Toen ik op de lagere school zat, gaf de leraar van de zesde klas geen tienen. Een tien is voor God zei hij. En hij vervolgde: een negen is voor de meester. Een acht was het maximale en als je het heel goed deed kreeg je een acht plus. Er zit een diepere gedachte achter dit religieus geïnspireerde pedagogische systeem. Het is een massieve kijk op hoe de dingen in elkaar zitten. En dat is niet ongebruikelijk in de wereld van de godsdienst. De leraar van de zesde klas was niet de eerste die God op een voetstuk zette.
En zo zitten we dankzij dit oude en hardnekkige mechanisme opgescheept met godsbeelden en Christusvoorstellingen die dichter bij het Byzantijnse keizerrijk staan dan bij een spirituele werkelijkheid. De beschermheer van het Romeinse Kerk en Christus Keizer duikt steeds weer op in heilige verhalen en kolossale kerken die de mijne maar niet willen worden. Het is deze onoverwinnelijke God waarmee christenen oorlogen rechtvaardigden. Het is deze God die is aangeroepen door krijgsheren. Het is deze God – de God die een tien verdient – waardoor sommige mensen zich groot, wreed en onoverwinnelijk waanden en anderen zich klein maakten op straffe van lichamelijk of geestelijke kwellingen.
Het is de God die mijn God niet is die een tien verdient.
Terwijl Jezus een heel andere godsbeeld centraal stelt. God is volgens Jezus juist niet degene die wint op het eind maar degene die al te zien is in het leven nu; en dan juist bij de verliezers. En wordt die lijn niet consequent doorgezet met Pasen. God is zelfs bij hen die het leven hebben verloren. Maar daar verdient God dan toch een tien voor? En wat is er dan zo erg aan als God een tien krijgt? Wat is er mis met de verheffing van God tot iets of iemand waaraan wij mensen niet kunnen tippen. Zo zit het toch in elkaar? God is toch groter?

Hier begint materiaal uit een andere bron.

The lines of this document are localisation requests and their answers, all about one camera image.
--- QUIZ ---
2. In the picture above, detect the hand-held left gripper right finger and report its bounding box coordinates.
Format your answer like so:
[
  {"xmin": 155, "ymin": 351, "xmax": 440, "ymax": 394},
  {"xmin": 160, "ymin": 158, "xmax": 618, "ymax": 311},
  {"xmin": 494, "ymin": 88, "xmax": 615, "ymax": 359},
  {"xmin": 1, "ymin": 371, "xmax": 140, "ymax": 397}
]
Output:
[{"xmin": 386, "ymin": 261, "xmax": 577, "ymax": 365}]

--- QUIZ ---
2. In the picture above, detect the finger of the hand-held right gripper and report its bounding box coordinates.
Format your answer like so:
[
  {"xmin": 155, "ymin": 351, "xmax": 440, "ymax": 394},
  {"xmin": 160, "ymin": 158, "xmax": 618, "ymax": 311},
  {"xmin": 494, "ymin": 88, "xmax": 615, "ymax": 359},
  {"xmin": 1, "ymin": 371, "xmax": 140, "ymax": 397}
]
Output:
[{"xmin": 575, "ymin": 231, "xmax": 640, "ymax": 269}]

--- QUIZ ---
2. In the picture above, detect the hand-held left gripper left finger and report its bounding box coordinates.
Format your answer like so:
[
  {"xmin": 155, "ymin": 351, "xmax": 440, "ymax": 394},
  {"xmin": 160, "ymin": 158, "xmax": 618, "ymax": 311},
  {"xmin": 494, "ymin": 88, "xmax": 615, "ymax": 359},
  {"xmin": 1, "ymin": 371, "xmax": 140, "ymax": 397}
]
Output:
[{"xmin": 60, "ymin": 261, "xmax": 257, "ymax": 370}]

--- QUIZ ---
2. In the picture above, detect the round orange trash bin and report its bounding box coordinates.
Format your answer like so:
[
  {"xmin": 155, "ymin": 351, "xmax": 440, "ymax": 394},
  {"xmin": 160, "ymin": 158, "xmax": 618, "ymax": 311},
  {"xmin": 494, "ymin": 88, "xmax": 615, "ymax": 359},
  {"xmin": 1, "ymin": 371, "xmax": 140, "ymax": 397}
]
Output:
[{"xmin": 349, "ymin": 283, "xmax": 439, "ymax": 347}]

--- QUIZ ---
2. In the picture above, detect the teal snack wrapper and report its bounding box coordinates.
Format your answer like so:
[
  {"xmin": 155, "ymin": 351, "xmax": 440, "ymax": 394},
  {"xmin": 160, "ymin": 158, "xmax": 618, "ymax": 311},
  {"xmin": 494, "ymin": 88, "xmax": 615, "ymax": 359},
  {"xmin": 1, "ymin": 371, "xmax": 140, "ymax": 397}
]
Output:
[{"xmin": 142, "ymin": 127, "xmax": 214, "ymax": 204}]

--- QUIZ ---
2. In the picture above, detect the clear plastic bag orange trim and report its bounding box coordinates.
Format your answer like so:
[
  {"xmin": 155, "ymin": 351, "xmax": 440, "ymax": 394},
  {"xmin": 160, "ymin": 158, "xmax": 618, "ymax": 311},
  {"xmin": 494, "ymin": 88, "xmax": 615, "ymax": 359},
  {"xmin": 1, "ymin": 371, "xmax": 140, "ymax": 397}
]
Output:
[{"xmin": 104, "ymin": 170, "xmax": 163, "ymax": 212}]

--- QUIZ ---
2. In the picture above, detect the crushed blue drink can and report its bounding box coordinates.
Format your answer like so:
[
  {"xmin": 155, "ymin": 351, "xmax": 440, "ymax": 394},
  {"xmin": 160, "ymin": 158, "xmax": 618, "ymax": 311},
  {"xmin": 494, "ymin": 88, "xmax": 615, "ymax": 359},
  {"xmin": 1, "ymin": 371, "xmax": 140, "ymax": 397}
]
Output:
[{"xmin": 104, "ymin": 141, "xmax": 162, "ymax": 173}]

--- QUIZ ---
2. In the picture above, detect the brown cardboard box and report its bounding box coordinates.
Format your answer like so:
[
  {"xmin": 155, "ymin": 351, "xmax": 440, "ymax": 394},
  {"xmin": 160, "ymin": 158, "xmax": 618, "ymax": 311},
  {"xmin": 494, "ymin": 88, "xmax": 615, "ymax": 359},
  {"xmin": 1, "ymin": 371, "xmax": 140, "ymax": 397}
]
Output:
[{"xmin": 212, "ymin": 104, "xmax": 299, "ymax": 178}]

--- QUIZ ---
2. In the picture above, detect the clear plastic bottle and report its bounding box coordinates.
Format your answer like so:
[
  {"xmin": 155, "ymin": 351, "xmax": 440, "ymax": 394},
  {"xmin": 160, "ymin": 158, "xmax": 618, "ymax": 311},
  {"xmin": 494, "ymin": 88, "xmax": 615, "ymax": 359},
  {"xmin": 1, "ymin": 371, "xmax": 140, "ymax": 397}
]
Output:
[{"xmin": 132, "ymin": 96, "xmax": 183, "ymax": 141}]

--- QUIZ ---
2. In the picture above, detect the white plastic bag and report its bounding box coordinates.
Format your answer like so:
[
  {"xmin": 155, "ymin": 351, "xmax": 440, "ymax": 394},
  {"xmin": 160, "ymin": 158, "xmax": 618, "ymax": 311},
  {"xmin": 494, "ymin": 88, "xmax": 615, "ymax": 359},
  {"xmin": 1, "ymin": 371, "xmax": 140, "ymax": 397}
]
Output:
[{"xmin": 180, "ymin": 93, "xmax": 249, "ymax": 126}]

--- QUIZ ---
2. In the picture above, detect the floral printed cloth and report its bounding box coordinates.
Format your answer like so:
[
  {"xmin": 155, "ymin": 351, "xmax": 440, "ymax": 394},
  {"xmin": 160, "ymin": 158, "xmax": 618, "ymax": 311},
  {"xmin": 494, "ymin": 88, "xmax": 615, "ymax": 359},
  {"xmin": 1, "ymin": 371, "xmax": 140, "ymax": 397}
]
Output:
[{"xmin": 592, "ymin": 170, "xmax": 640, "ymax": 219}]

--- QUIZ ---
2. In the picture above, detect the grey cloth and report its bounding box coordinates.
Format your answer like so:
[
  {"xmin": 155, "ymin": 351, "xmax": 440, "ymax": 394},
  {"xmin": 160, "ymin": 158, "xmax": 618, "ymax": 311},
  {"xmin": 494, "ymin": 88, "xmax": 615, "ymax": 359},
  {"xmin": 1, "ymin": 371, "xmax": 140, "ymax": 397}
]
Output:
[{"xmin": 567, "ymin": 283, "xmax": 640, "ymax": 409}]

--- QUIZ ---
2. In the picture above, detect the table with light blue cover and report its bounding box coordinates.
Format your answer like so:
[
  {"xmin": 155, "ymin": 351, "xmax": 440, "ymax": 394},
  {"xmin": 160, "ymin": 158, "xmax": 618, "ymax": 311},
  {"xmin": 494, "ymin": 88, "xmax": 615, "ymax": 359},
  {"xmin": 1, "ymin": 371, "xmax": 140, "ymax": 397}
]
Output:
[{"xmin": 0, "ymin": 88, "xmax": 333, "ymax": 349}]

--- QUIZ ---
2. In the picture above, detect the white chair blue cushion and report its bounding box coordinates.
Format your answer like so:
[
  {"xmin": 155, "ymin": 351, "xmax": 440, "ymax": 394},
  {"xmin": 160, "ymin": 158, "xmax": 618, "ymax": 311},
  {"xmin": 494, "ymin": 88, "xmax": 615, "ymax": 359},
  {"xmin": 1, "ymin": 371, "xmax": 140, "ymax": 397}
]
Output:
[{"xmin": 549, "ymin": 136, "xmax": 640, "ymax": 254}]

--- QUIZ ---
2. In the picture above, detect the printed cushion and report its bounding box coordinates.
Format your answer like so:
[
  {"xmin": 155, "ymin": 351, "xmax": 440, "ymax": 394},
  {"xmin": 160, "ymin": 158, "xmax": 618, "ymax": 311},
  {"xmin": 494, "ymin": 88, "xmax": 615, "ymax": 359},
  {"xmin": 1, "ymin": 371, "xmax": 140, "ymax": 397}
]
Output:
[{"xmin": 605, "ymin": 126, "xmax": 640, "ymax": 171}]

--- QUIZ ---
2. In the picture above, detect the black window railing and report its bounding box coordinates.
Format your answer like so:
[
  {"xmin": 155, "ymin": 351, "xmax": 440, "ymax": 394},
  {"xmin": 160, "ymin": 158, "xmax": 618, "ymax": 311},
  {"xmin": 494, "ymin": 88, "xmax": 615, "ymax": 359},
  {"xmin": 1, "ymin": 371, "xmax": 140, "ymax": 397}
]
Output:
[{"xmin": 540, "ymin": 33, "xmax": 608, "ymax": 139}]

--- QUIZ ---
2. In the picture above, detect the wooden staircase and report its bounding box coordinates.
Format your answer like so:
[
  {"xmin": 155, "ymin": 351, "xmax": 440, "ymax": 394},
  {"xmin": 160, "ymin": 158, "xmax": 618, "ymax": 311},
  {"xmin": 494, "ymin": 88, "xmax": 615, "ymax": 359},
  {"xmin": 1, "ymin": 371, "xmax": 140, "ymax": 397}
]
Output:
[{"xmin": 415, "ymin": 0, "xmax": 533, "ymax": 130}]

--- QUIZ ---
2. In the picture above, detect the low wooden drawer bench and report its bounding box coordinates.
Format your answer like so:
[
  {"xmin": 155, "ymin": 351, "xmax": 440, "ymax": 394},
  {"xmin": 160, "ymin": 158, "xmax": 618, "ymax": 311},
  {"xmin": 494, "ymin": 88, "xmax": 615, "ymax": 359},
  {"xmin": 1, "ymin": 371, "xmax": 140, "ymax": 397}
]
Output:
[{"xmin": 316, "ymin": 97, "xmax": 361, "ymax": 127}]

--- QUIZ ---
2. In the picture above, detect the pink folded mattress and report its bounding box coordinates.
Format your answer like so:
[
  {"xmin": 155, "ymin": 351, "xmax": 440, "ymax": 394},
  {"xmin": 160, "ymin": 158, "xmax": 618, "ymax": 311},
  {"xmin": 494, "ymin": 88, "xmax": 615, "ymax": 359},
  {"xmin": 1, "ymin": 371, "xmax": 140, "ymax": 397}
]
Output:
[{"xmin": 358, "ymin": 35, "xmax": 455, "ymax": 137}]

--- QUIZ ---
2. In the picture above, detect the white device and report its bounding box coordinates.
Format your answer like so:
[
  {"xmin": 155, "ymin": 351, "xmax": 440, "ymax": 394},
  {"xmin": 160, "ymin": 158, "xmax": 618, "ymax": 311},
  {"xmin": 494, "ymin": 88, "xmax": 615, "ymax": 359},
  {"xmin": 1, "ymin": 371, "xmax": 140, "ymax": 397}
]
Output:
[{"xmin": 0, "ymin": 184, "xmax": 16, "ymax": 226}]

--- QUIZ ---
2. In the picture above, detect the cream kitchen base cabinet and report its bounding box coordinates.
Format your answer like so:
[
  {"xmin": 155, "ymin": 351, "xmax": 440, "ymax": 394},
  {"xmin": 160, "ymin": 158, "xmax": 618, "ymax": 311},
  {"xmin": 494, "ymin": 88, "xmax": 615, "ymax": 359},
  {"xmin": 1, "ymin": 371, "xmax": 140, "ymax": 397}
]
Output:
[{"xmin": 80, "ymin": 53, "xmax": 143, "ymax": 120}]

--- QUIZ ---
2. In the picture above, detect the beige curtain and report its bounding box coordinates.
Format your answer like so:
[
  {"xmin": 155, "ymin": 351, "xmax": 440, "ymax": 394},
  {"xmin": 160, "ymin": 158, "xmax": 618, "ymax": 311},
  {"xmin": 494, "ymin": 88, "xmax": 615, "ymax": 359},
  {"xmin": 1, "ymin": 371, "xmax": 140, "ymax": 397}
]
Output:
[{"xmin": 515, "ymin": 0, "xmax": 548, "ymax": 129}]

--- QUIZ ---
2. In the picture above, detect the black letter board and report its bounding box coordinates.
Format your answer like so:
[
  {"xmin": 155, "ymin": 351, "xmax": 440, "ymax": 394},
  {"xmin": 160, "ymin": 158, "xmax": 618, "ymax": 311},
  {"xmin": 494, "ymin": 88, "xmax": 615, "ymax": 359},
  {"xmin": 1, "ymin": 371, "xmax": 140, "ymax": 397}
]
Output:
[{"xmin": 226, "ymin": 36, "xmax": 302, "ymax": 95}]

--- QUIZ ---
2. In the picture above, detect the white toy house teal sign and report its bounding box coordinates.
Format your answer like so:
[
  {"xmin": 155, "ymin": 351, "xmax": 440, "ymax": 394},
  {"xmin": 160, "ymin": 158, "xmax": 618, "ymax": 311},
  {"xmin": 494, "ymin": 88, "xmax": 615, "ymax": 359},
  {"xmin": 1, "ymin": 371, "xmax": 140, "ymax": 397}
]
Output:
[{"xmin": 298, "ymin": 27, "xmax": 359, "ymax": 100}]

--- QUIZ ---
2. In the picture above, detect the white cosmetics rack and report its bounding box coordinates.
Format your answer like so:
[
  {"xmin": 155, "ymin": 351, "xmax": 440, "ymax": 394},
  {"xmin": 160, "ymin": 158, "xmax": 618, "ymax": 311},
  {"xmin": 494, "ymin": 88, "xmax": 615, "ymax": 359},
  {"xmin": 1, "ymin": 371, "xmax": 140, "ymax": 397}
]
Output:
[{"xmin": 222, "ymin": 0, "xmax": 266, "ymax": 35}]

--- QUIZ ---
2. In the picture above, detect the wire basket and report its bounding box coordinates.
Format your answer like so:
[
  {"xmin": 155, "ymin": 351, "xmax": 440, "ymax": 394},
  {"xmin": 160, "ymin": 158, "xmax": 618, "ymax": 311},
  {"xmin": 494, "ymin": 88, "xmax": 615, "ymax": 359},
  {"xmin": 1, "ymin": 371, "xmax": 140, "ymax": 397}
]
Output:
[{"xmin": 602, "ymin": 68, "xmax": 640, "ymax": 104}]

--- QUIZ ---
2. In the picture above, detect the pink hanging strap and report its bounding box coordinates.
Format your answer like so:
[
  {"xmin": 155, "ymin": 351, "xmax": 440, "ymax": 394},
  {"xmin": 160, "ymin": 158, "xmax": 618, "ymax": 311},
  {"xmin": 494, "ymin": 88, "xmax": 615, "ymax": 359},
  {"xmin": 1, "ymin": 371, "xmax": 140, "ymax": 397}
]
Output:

Waarom heb ik met God die een tien krijgt problemen? Misschien wel omdat de meest centrale boodschap van geloven dan een versimpeling wordt: geloof heeft voor mij te maken met de relatie tot het alomvattende. Dat wat alles te boven gaat. Dat omvattende is meer dan een voetbalwedstrijd met een winnaar en een verliezer. God heeft te maken met ruimte, niet met geldingsdrang. God gaat over liefde. God houdt van je, hoor ik mensen soms zeggen. Dat is niet in een cijfer uit te drukken.
Geef God noch Christus het hoogste rapportcijfer. Ze verdienen beter. Neem bezit van de ruimte en onderschat de vrijheid niet. God houdt van je. Niemand is de beste in de liefde, ook God niet.